Are the numbers we generate truly random?
Introduction
Whenever we need our code to produce a random number, we usually call a method from a library to generate it for us. But are the numbers generated from the library really "random"? In this article, we take a look at Python's random module.
What Does It Mean To Be Truly Random?
To start, we should define what it means to be truly random. To generate a truly random number, the generator needs to choose a number that is unpredictable in which there is no pattern or sequence of events that we can follow to derive the same "random" number. In other words, we would need the generator to be indeterministic.
Pseudo-Random Numbers
The random numbers generated by our software are pseudo-random. We cannot generate a truly random number with the current software we have because they are deterministic. To generate pseudo-random numbers, we usually use a seed as an input to an algorithm. If we use the same seed, we will always get the same number from the algorithm. If a seed is not specified, the software will get a random number based on the machine state. In Python's case, the current system time is used as the seed.
Python's Random Library
Next, let's look at the documentation for Python's built-in Random library.
Right off the bat, Python tells us that the numbers are pseudo-random in its title.
random — Generate pseudo-random numbers
To highlight, we can see that they used the Mersenne Twister algorithm to get a random number.
Python uses the Mersenne Twister as the core generator. It produces 53-bit precision floats and has a period of 2**19937-1.
As a little exercise, let's generate a random number in Python using the random module. We will use a seed of 478.
Below is a Repl that generates a random number based on the seed “478”. You will realise that clicking on the ‘Run’ button will always give you the same result because the same seed will always return you the same number in a pseudo-random number generator.
Is Pseudo-Randomness Good Enough?
In most cases, pseudo-random algorithms are good enough, especially if we just need a random number to pick a colour for our app, or randomly shuffle a playlist.

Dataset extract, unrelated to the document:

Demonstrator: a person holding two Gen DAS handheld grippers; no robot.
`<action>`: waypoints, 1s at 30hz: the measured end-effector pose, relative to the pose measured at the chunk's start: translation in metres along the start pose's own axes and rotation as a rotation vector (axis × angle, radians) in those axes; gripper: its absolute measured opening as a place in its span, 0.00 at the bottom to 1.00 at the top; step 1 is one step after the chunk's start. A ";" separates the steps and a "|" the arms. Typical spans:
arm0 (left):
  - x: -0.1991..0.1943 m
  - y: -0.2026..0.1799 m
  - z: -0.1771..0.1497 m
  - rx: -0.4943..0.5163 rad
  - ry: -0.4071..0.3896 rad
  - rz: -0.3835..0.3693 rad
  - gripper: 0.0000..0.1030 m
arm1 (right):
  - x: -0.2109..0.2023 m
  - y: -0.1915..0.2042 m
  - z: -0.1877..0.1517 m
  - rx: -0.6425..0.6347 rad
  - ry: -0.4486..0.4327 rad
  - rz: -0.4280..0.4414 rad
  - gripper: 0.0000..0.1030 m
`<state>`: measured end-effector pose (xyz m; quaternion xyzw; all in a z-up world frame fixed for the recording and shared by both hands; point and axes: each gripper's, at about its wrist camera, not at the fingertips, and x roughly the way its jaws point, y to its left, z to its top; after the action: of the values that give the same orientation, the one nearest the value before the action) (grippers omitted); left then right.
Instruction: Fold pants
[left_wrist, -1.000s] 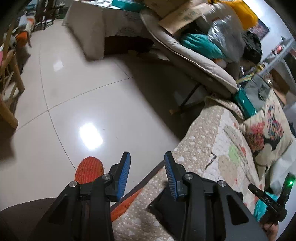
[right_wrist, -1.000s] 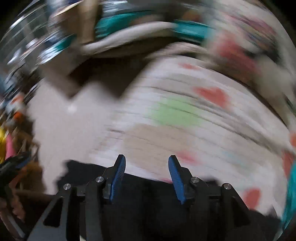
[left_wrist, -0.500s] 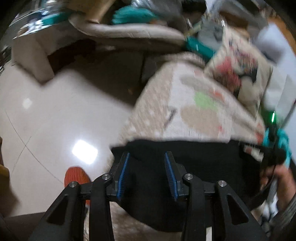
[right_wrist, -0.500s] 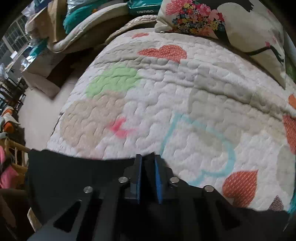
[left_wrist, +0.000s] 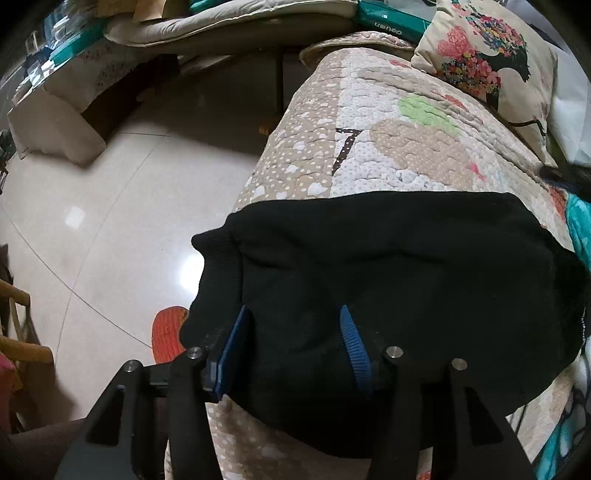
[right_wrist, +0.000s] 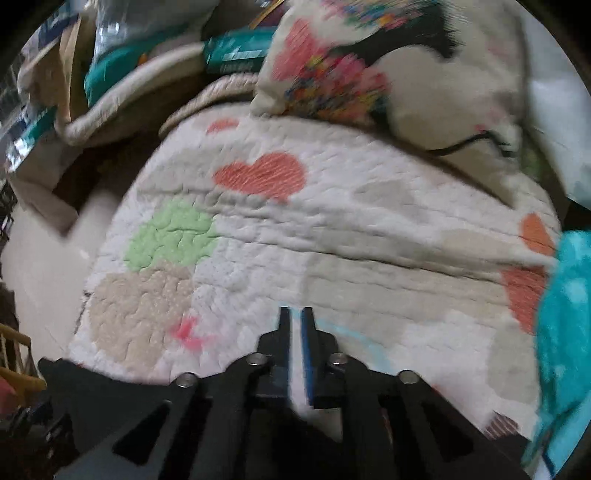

However, there are some cases where it is not ideal to have random numbers that are predictable. For example, we would not want to use a predictable random number in cryptography. In this case, we would have to look at Cryptographically Secure Pseudorandom Number Generators.
Another example would be if we were playing an online game of Poker. If the game generated predictable random numbers, we could potentially write a program to predict the cards that will be dealt if we can figure out the algorithm and seed used.
How Can We Generate Truly Random Numbers?
Next, you might be wondering: Is it possible to generate truly random numbers? To generate truly random numbers, we would have to use an external physical variable that is unpredictable. This is also known as a Hardware Random Number Generator.
One source of unpredictability is subatomic particles. At a quantum level, they have completely random behaviour, making them a good physical source of randomness. Another example would be that in Cloudflare, lava lamps are used as a source of randomness because they are consistently random and never take the same shape twice.
Conclusion
To conclude, the numbers generated by our software are not truly random because our software are deterministic. To get a truly random number, we would have to use a physical source of randomness, such as the behaviour of subatomic particles or images of constantly moving lava lamps.